The performance boost is dependent on the size of the grid and time period. Which I suspect is closely tied to the terms tables. A larger gap here over a longer period.

lats = np.linspace(30, 31, 5)
lons = np.linspace(-80, -79, 5)
lats, lons = np.meshgrid(lats, lons)
datetime_obj = (
    np.arange("2023-01-01", "2023-01-07", dtype="datetime64[h]")
    .astype("datetime64[ns]")
    .astype(str)
    .tolist()
)
# 4.44 ms ± 24.8 µs per loop (mean ± std. dev. of 7 runs, 100 loops each)
# 166 ms ± 765 µs per loop (mean ± std. dev. of 7 runs, 10 loops each)

For solar position calculations specifically, I wonder if the developer time would be better spent on a more efficient algorithm (#1308) rather than a more efficient implementation of the SPA.

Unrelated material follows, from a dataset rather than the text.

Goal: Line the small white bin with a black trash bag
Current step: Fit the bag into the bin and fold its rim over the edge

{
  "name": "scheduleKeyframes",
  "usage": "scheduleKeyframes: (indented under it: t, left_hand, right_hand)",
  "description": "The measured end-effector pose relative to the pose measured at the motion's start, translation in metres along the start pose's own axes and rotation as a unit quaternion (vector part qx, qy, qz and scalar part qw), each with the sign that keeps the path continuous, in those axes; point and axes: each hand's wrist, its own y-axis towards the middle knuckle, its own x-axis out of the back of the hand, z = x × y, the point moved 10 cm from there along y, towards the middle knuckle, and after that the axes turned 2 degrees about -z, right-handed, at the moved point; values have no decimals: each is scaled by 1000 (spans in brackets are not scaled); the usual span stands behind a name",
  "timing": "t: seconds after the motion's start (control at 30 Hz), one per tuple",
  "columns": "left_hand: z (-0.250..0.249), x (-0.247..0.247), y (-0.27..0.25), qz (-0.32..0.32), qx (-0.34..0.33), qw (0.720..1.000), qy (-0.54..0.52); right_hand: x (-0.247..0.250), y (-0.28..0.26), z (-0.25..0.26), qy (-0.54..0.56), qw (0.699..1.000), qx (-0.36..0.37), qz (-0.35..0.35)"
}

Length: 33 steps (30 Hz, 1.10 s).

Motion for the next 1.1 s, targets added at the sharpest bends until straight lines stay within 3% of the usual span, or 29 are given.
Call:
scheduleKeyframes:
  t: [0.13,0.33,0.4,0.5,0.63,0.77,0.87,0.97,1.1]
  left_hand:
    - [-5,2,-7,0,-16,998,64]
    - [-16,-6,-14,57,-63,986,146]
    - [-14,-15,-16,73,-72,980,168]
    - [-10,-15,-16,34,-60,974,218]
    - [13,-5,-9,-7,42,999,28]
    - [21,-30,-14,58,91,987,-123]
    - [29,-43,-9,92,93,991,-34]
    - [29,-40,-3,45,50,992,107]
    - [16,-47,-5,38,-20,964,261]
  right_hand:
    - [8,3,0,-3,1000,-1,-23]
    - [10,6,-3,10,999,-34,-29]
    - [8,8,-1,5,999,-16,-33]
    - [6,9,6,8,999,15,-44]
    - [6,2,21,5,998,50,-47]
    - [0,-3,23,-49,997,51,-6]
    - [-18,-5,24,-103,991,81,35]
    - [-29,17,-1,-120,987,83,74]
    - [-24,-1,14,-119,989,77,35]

I have worked with the USNO SLAC (solar lunar almanac core) in the past, mostly unit test and c bindings. I don't think it's public domain, however.

https://books.google.com/books/about/The_Solar_lunar_Almanac_Core_SLAC.html?id=ZAlGywAACAAJ

kurt-rhee commented 2 months ago

Probably not useful at all, but I wrote a Rust implementation of the NREL 2008 algorithm. I get similar benchmarking numbers to @leaver2000's C implementation (about 2x speedup compared to method='nrel_numpy') over 1 year of hourly time-steps.

Happy to open source it and write python bindings for pvlib if anybody is interested.

leaver2000 commented 2 months ago

Probably not useful at all, but I wrote a Rust implementation of the NREL 2008 algorithm. I get similar benchmarking numbers to @leaver2000's C implementation (about 2x speedup compared to method='nrel_numpy') over 1 year of hourly time-steps.

Happy to open source it and write python bindings for pvlib if anybody is interested.

I'm interested to take a look. In the past I've built some very basic rust functions with python/numpy bindings. I'm sure I could learn something from your work.